COAST-W Phase III study of Taltz meets primary endpoint in Ankylosing Spondylitis.- Eli Lilly.

Eli Lilly announced that Taltz (ixekizumab) met the primary and major secondary endpoints in COAST-W, a Phase III study evaluating the safety and efficacy of Taltz for the treatment of Ankylosing Spondylitis (AS), also known as radiographic axial spondyloarthritis (r-axSpA). This is the first AS study focusing on a difficult-to-treat population of patients who had an inadequate response to one or two tumor necrosis factor (TNF) inhibitors (90 percent of enrolled patients) or intolerance to a TNF inhibitor (10 percent). Taltz demonstrated a statistically significant improvement in the signs and symptoms of AS, as measured by the proportion of patients who achieved Assessment of Spondyloarthritis International Society 40 (ASAS40) response at 16 weeks, when compared to placebo.

COAST-W is part of the clinical development program for Taltz in AS, the first to use ASAS40 across the program as the primary endpoint to define treatment success, rather than the traditionally used endpoint of ASAS20. In COAST-W, the incidence of serious adverse events was similar with Taltz compared with placebo. The most common adverse events observed were consistent with other Phase III studies of ixekizumab. Lilly plans to submit detailed data from COAST-W for disclosure at scientific meetings and in peer-reviewed journals later this year. Based on the positive results from the COAST-V and COAST-W studies, the company plans to submit for U.S. regulatory approval in AS later this year.

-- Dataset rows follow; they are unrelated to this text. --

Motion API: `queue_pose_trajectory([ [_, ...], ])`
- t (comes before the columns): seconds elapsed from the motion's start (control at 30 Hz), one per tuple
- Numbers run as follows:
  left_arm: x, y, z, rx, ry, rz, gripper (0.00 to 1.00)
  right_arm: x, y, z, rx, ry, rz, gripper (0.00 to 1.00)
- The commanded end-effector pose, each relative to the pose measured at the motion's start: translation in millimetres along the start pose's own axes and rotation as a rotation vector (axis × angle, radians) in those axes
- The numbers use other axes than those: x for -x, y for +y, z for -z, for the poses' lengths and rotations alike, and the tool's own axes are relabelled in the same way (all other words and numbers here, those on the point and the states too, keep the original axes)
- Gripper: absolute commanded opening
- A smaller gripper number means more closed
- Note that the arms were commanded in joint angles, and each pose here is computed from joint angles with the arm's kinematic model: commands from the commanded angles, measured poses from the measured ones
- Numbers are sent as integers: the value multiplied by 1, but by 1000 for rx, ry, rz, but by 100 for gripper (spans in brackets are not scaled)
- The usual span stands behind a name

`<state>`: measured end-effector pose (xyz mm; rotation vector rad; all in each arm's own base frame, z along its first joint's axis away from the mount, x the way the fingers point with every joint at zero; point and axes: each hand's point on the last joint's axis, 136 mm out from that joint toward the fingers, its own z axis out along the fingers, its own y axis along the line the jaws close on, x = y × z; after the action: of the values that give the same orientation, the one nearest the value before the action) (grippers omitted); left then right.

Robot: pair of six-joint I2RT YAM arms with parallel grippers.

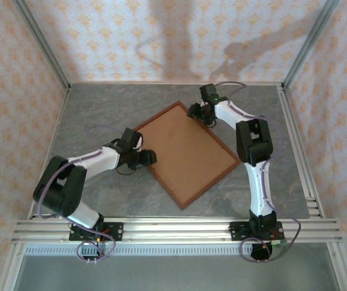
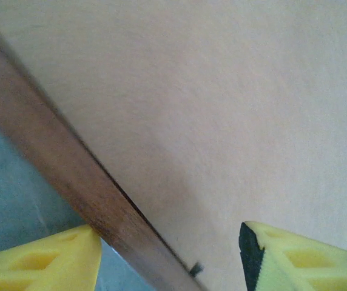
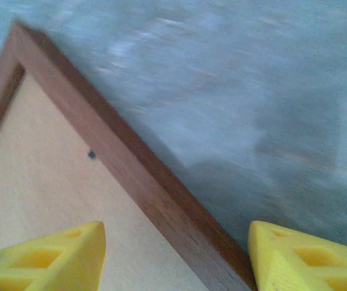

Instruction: Put the photo into the frame

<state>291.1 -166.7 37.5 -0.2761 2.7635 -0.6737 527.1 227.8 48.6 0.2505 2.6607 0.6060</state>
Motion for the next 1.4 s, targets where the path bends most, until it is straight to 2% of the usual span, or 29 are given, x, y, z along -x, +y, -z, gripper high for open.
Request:
queue_pose_trajectory([
  [0.0,1,-24,26,-91,-49,-70,65,-20,58,5,98,76,72,67],
  [0.1,28,-12,58,21,-202,-144,75,-5,49,31,-4,11,140,72],
  [0.17,58,-4,77,72,-314,-143,82,2,34,58,-98,-48,182,76],
  [0.3,112,13,83,133,-428,-101,89,-10,-7,105,-222,-125,183,83],
  [0.47,159,16,49,181,-328,-162,93,-61,-76,153,-320,-140,88,92],
  [0.6,176,21,16,224,-219,-221,93,-112,-120,176,-355,-99,-6,98],
  [0.73,185,32,-14,256,-135,-236,93,-154,-139,181,-358,-54,-69,99],
  [0.87,185,28,-34,215,-70,-242,93,-173,-146,170,-320,-51,-129,98],
  [1.07,167,25,-44,148,-22,-221,82,-177,-129,138,-199,9,-158,94],
  [1.37,127,43,-26,180,-15,-170,44,-156,-107,122,-122,5,-137,83],
])
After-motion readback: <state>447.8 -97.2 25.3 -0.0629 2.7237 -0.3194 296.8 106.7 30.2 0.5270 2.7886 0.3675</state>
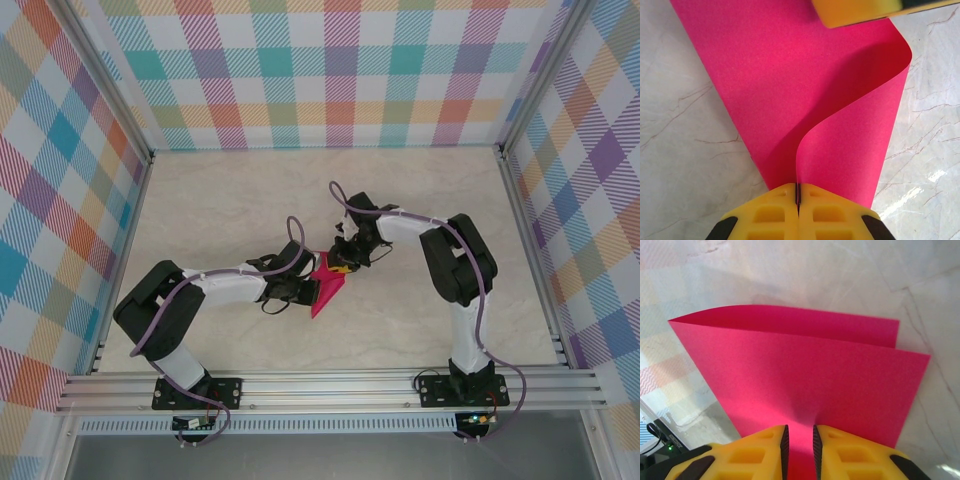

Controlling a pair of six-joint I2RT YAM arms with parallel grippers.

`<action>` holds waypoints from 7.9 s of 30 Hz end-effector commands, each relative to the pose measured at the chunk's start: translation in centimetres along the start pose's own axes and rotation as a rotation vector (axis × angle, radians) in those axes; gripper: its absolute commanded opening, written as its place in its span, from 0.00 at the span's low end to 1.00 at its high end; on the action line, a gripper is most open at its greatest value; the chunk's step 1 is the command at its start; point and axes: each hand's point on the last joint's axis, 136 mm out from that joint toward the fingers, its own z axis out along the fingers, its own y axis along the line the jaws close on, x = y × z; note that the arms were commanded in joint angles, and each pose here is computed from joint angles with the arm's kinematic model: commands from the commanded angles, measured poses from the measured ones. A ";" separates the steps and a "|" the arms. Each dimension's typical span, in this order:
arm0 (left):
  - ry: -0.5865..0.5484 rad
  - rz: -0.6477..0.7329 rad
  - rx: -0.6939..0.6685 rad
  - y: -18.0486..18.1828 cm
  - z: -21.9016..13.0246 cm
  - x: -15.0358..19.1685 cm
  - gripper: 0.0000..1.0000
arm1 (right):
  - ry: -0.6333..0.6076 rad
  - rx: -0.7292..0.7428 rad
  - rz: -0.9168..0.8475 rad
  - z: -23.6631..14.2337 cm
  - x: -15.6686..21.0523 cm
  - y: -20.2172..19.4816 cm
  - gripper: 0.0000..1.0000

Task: Fold a paper plane with a square sheet of paper (pick it up from the middle)
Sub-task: Third fold the triangle at the center of the table.

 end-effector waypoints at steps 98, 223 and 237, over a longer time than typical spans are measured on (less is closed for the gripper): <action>0.096 -0.003 -0.035 2.1 2.5 2.6 0.00 | -0.064 -0.322 0.124 3.3 11.8 4.5 0.03; 0.178 0.004 -0.053 2.5 3.2 3.9 0.01 | -0.143 -0.178 0.201 -1.2 2.3 -5.3 0.07; 0.145 0.016 -0.046 1.7 1.5 2.6 0.06 | -0.107 -0.243 0.127 -2.4 2.6 -0.4 0.10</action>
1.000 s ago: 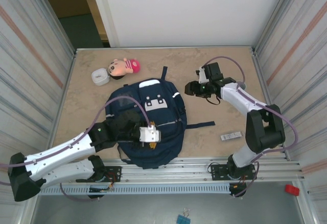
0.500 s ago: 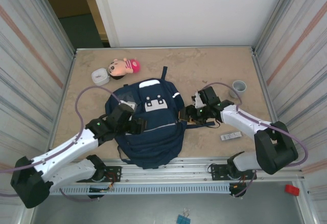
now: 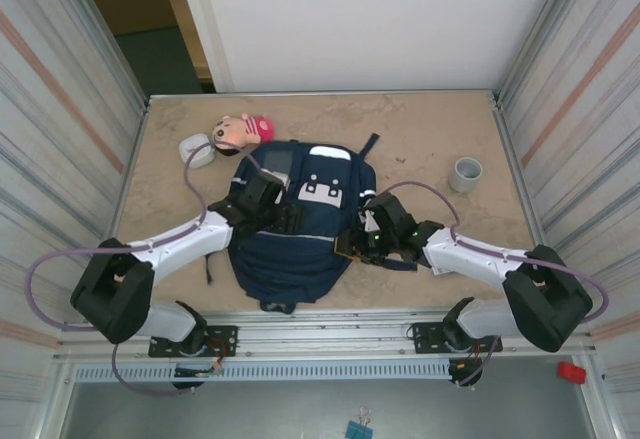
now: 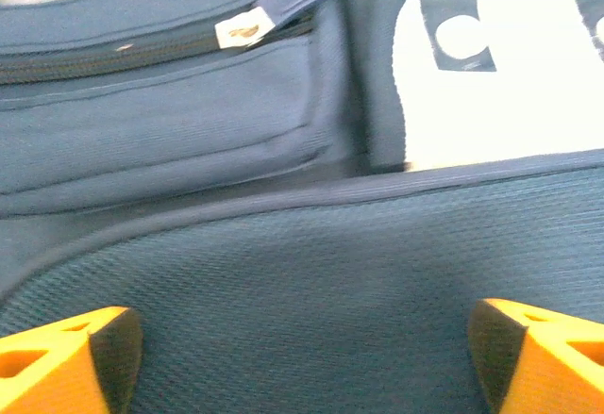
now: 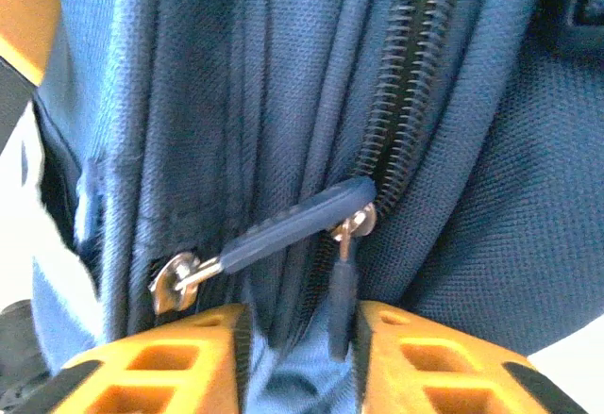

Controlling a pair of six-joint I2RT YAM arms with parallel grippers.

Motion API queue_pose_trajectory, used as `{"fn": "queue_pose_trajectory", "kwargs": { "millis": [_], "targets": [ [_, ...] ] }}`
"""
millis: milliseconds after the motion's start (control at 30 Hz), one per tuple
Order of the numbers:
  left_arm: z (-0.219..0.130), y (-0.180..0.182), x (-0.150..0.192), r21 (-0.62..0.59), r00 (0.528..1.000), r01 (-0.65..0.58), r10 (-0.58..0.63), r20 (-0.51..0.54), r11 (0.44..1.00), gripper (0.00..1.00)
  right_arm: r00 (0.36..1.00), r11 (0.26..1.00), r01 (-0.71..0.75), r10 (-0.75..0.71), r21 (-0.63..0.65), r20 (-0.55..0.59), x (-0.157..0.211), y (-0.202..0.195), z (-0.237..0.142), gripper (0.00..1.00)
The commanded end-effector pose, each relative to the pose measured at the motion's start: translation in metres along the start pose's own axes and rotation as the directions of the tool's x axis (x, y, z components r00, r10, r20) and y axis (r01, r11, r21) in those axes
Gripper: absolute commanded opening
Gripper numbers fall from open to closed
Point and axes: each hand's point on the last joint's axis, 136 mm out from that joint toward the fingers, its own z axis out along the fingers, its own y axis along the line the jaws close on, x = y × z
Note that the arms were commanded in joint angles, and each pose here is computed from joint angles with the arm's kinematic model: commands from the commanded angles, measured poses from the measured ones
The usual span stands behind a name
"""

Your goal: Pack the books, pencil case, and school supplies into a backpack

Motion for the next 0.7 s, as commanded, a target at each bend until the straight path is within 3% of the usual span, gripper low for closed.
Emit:
{"fn": "queue_pose_trajectory", "kwargs": {
  "millis": [0, 67, 167, 333, 500, 667],
  "targets": [
    [-0.028, -0.020, -0.033, 0.059, 0.989, -0.115, 0.109, 0.104, 0.992, 0.94, 0.993, 0.995, 0.087, -0.083, -0.045, 0.079, -0.011, 0.030, -0.022, 0.53],
    [-0.048, -0.028, -0.031, 0.060, 0.973, -0.192, 0.182, 0.142, 0.980, 0.96, 0.986, 0.991, 0.131, -0.132, 0.014, 0.107, -0.014, 0.024, -0.040, 0.62],
    [-0.076, -0.053, -0.014, 0.104, 0.909, -0.388, 0.361, 0.209, 0.916, 0.96, 0.975, 0.981, 0.189, -0.194, 0.053, 0.110, -0.019, 0.014, -0.063, 0.66],
    [-0.097, -0.093, 0.039, 0.182, 0.715, -0.696, 0.646, 0.268, 0.695, 0.95, 0.957, 0.961, 0.273, -0.276, 0.049, 0.091, -0.029, 0.003, -0.077, 0.66],
    [-0.077, -0.102, 0.064, 0.126, 0.566, -0.824, 0.807, 0.168, 0.552, 0.99, 0.942, 0.944, 0.325, -0.328, 0.057, 0.066, -0.035, 0.002, -0.074, 0.65],
    [-0.036, -0.091, 0.070, 0.031, 0.494, -0.869, 0.869, 0.034, 0.493, 0.99, 0.941, 0.944, 0.329, -0.329, 0.014, 0.076, -0.038, 0.008, -0.067, 0.65]
  ]
}}
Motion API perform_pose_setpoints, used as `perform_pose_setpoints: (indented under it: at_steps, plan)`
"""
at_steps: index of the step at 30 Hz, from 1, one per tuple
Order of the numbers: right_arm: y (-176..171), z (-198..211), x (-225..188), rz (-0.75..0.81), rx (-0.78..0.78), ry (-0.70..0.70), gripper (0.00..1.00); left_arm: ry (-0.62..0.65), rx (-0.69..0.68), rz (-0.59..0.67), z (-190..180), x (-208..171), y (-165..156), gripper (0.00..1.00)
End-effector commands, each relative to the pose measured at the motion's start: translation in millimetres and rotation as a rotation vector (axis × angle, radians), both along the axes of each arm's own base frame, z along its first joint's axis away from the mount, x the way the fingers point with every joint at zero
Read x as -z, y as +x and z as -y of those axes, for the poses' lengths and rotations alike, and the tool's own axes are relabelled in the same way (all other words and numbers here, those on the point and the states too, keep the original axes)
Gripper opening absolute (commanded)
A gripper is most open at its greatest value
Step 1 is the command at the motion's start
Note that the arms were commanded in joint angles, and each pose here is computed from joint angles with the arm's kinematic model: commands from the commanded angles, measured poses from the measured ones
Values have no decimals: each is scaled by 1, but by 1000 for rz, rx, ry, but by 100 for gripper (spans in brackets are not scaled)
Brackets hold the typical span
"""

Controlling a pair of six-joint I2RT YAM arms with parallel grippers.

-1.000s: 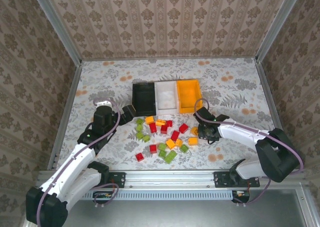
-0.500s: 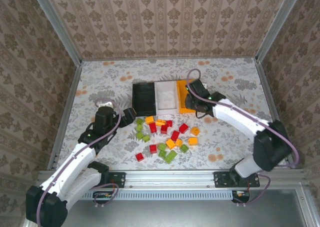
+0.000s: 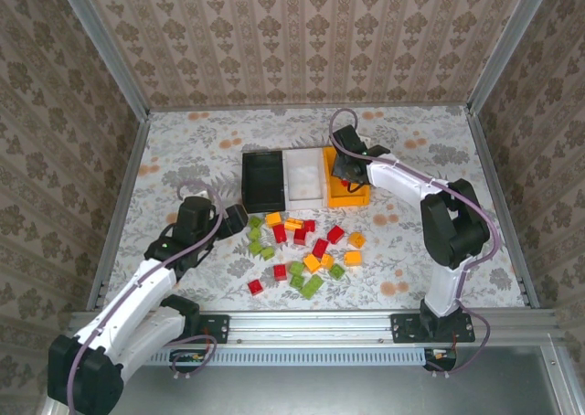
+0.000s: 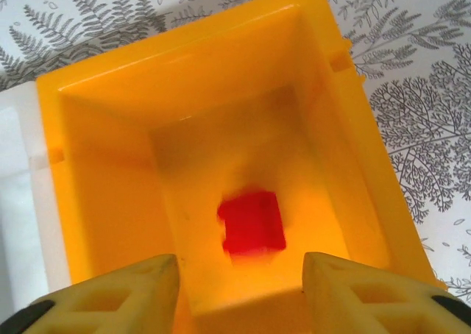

Comment: The COAST-W study is part of a clinical development program that aims to evaluate the efficacy and safety of ixekizumab across various population subsets of patients with axSpA. The COAST program includes three registration studies, each of one year duration: COAST-V in patients with AS/active radiographic axSpA who are bDMARD-naïve; COAST-W in patients with AS/active radiographic axSpA who previously had an inadequate response or intolerance to TNF inhibitors; and COAST-X in patients with non-radiographic axSpA who are bDMARD-naïve. Patients may enroll into a long-term extension study after completion of any of the registration studies to receive ixekizumab treatment for up to an additional two years.